Smith Norm D, Schulze-Hoepfner Frank Thilo, Veliceasa Dorina, Filleur Stephanie, Shareef Sarah, Huang Lijun, Huang Xue-Mei, Volpert Olga V
Department of Urology, Northwestern University Feinberg School of Medicine, Chicago, Illinois 60611, USA.
J Urol. 2008 Jun;179(6):2427-34. doi: 10.1016/j.juro.2008.01.081. Epub 2008 Apr 23.
PEDF (pigment epithelium-derived factor) promotes the differentiation and survival of neuronal cells, and expands the adult neuronal stem cell niche. In the prostate PEDF is suppressed by androgen with unclear physiological consequences. We report that PEDF induced the neuroendocrine differentiation of prostate cancer cells, which was accompanied by neurite outgrowth and chromogranin A expression.
We performed neuroendocrine differentiation assay, Western blot analysis, immunostaining and reverse transcriptase-polymerase chain reaction in the human prostate cancer cell lines LNCaP, PC-3 and DU145, and the prostate epithelial strain RWPE-1 (ATCC).
Ectopic and endogenous PEDF caused neuroendocrine differentiation of prostate cancer cells, as manifested by neurite-like outgrowths and chromogranin A expression.
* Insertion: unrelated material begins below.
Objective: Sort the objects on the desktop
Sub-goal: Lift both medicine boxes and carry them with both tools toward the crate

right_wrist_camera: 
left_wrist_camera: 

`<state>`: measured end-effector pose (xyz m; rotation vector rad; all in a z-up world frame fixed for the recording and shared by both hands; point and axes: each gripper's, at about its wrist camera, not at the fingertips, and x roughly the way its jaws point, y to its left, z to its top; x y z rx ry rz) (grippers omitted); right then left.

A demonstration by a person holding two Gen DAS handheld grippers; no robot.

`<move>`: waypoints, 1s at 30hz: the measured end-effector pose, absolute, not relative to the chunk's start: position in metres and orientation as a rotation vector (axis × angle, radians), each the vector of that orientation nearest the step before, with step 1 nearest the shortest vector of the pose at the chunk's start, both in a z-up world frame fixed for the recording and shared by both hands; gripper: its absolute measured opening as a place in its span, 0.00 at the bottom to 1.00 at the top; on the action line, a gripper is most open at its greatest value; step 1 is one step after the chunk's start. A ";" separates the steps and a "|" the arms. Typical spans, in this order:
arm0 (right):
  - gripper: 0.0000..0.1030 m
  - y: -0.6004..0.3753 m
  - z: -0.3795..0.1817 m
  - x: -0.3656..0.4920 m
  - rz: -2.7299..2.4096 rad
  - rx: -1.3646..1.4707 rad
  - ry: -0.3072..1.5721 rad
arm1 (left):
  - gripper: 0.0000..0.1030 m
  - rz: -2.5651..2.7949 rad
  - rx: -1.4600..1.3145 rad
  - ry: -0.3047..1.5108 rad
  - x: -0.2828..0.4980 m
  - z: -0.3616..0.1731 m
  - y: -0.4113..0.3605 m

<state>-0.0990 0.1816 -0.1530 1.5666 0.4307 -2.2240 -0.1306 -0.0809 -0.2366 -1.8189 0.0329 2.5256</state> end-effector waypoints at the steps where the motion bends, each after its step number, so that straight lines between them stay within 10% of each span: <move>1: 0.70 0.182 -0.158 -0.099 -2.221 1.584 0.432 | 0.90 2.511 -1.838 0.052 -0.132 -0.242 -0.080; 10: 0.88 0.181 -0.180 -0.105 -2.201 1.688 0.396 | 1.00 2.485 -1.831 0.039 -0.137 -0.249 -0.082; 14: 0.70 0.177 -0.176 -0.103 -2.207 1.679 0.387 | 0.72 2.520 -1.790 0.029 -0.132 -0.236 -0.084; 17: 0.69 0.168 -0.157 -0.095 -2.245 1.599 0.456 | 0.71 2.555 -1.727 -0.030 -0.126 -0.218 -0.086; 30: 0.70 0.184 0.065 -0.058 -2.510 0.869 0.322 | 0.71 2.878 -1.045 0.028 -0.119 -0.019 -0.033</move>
The transdifferentiated cells expressed axonal and dendritic markers, as ascertained by immunoblotting for specific markers. Neuroendocrine cells formed multiple synaptophysin positive protrusions resembling dendritic spines and vesicles containing serotonin, pointing to possible synapse formation. The known transdifferentiating agent interleukin-6 induced PEDF secretion. Moreover, PEDF neutralizing antibodies abolished the transdifferentiation of interleukin-6 treated cells, suggesting an autocrine loop. Neurogenic events were independent of cyclic adenosine monophosphate. Instead, PEDF activated in this order RhoA, nuclear factor kappaB and Stat3. Inhibitors of the Rho, nuclear factor kappaB and STAT pathways abolished differentiation and synapse formation. Additionally, nuclear factor kappaB activation caused interleukin-6 expression.
We discovered that nuclear factor kappaB controls the formation of neuronal communications in the prostate due to PEDF. We defined a feed-forward loop, in which nuclear factor kappaB induction elicits Stat3 activation and pro-differentiating interleukin-6 expression causes the further expansion of neuroendocrine communications. Our findings point to the role of nuclear factor kappaB and PEDF in coordinated prostate development.
色素上皮衍生因子(PEDF)可促进神经元细胞的分化和存活,并扩大成年神经干细胞龛。在前列腺中,PEDF受雄激素抑制,其生理后果尚不清楚。我们报告称,PEDF可诱导前列腺癌细胞发生神经内分泌分化,同时伴有神经突生长和嗜铬粒蛋白A表达。
我们在人前列腺癌细胞系LNCaP、PC-3和DU145以及前列腺上皮细胞系RWPE-1(美国典型培养物保藏中心)中进行了神经内分泌分化测定、蛋白质印迹分析、免疫染色和逆转录聚合酶链反应。
异位和内源性PEDF均可导致前列腺癌细胞发生神经内分泌分化,表现为神经突样生长和嗜铬粒蛋白A表达。通过对特定标志物进行免疫印迹确定,转分化细胞表达轴突和树突标志物。神经内分泌细胞形成多个突触素阳性突起,类似于树突棘和含有5-羟色胺的囊泡,表明可能形成突触。已知的转分化因子白细胞介素-6可诱导PEDF分泌。此外,PEDF中和抗体可消除白细胞介素-6处理细胞的转分化,提示存在自分泌环。神经发生事件与环磷酸腺苷无关。相反,PEDF依次激活RhoA、核因子κB和信号转导及转录激活因子3(Stat3)。Rho、核因子κB和信号转导及转录激活因子3信号通路的抑制剂可消除分化和突触形成。此外,核因子κB激活可导致白细胞介素-6表达。
我们发现核因子κB由于PEDF而控制前列腺中神经元通讯的形成。我们定义了一个前馈环,其中核因子κB的诱导引发Stat3激活,促分化白细胞介素-6的表达导致神经内分泌通讯的进一步扩展。我们的研究结果表明核因子κB和PEDF在前列腺协调发育中的作用。